Only those lines in the data below from the line containing "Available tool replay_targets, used" through the line containing "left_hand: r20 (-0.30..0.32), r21", both included, should be restated word for word.
* * * * * * * * *
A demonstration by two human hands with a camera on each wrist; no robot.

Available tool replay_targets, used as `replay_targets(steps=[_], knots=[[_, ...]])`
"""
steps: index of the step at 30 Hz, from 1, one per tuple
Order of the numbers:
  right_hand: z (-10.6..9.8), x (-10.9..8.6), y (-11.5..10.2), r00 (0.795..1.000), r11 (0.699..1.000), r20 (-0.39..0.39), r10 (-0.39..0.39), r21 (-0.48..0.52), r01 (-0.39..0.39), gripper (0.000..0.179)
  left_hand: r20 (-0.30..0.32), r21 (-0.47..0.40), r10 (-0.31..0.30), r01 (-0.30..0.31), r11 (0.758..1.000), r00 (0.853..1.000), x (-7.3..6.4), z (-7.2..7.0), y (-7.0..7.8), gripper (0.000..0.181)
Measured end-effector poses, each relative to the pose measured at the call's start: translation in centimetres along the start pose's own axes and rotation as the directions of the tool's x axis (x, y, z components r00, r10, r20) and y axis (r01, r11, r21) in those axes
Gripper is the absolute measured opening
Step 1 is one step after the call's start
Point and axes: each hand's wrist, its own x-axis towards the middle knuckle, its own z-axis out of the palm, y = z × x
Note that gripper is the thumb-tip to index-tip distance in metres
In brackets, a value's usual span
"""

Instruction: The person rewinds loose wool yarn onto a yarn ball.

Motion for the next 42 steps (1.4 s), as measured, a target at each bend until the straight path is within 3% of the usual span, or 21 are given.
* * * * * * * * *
### RESPONSE BELOW
Available tool replay_targets, used as `replay_targets(steps=[_], knots=[[_, ...]])`
"""
steps: index of the step at 30 Hz, from 1, one per tuple
Order of the numbers:
  right_hand: z (-10.6..9.8), x (-10.9..8.6), y (-11.5..10.2), r00 (0.795..1.000), r11 (0.699..1.000), r20 (-0.39..0.39), r10 (-0.39..0.39), r21 (-0.48..0.52), r01 (-0.39..0.39), gripper (0.000..0.179)
  left_hand: r20 (-0.30..0.32), r21 (-0.47..0.40), r10 (-0.31..0.30), r01 (-0.30..0.31), r11 (0.758..1.000), r00 (0.853..1.000), x (-7.3..6.4), z (-7.2..7.0), y (-7.0..7.8), gripper (0.000..0.181)

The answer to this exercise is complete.